Copy the first line of the material below and every later line through the line containing "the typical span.", without any other output.

------ INPUT DATA

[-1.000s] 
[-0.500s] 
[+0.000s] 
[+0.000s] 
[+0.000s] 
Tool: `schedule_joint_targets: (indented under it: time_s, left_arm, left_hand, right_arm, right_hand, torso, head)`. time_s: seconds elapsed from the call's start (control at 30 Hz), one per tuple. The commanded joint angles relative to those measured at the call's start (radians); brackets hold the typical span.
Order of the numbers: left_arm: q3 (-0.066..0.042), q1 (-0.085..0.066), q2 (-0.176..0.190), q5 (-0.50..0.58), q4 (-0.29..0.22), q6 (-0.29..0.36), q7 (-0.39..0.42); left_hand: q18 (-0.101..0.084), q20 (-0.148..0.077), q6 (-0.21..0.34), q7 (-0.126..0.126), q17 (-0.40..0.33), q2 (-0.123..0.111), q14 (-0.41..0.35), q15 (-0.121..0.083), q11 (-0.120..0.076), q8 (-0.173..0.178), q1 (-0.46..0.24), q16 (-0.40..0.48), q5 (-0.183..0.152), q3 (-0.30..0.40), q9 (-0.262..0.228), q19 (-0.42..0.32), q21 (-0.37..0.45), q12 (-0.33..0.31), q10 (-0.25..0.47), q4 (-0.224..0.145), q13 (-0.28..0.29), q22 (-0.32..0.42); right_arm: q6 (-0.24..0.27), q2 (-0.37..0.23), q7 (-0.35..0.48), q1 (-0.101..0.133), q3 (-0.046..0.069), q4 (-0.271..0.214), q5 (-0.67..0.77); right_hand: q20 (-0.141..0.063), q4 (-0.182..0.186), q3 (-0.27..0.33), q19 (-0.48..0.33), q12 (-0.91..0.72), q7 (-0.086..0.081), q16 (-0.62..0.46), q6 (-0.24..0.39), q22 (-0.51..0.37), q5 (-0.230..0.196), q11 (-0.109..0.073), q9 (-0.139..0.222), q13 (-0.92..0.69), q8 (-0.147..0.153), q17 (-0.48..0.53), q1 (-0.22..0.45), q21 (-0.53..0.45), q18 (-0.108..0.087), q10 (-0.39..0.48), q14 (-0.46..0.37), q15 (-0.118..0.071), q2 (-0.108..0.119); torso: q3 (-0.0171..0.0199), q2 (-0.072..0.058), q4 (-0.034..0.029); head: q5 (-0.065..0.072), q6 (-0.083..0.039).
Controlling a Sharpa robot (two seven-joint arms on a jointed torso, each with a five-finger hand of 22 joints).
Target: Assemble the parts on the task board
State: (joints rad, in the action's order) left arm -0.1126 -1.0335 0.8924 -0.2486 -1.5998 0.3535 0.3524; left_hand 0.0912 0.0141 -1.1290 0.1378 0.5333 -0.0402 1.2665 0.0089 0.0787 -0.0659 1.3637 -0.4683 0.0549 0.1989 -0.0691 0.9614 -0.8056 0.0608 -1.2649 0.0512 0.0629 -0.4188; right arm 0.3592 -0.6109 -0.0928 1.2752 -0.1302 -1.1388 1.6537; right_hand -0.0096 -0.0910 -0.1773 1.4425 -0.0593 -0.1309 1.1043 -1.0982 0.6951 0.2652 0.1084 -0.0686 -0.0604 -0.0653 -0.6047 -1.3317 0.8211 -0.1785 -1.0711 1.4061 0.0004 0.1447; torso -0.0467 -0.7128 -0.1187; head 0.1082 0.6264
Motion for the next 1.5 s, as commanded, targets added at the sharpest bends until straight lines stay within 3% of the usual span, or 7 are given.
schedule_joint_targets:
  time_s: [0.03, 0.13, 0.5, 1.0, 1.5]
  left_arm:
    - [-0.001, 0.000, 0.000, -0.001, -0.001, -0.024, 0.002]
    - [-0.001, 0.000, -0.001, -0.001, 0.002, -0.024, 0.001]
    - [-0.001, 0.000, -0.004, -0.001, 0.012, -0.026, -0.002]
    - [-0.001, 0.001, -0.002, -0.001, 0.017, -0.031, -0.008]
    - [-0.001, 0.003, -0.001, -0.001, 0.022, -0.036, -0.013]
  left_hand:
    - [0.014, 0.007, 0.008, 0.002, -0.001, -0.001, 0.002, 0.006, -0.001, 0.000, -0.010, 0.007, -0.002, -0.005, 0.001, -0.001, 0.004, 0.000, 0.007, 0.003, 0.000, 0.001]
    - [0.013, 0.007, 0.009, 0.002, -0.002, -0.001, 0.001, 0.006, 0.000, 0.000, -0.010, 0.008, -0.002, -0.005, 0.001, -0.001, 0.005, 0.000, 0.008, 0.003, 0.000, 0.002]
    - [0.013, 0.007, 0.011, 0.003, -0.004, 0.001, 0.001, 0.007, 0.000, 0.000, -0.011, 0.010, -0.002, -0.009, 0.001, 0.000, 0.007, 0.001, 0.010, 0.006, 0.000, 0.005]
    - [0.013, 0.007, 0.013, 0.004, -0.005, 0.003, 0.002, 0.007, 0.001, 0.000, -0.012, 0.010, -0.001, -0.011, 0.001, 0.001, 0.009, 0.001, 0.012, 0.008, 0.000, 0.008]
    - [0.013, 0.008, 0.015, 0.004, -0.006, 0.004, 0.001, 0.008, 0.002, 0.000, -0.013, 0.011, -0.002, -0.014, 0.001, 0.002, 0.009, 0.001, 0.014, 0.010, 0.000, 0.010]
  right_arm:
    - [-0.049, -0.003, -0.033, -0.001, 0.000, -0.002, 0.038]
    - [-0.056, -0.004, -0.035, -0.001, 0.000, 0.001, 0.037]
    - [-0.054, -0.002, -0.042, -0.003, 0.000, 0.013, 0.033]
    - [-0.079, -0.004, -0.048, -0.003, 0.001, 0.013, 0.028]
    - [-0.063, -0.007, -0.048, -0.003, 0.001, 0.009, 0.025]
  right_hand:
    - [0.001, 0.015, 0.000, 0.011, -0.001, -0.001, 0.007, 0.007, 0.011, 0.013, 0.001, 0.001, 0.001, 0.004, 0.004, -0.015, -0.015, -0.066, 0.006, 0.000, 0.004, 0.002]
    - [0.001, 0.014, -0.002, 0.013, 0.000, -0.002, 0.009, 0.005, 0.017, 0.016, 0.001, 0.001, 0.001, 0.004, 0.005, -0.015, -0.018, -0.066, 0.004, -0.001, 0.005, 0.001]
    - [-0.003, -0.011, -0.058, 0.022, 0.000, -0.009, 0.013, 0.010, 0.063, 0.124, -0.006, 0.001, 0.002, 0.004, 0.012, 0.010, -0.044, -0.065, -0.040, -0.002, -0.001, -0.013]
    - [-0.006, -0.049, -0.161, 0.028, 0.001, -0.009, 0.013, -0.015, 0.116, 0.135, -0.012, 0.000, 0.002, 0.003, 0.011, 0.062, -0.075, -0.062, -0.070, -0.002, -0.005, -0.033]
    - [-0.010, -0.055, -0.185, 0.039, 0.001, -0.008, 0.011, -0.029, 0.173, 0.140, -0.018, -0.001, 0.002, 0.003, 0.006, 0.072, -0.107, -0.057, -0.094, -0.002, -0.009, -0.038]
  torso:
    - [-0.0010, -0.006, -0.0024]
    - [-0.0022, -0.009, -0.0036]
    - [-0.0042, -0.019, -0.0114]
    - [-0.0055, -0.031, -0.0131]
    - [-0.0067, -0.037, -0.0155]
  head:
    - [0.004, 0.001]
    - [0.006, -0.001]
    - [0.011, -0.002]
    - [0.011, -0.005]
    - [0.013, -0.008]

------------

#### SOLUTION TO THE PROBLEM:
[-1.000s] 
[-0.500s] 
[+0.000s] 
[+0.000s] 
[+0.000s] 
Tool: `schedule_joint_targets: (indented under it: time_s, left_arm, left_hand, right_arm, right_hand, torso, head)`. time_s: seconds elapsed from the call's start (control at 30 Hz), one per tuple. The commanded joint angles relative to those measured at the call's start (radians); brackets hold the typical span.

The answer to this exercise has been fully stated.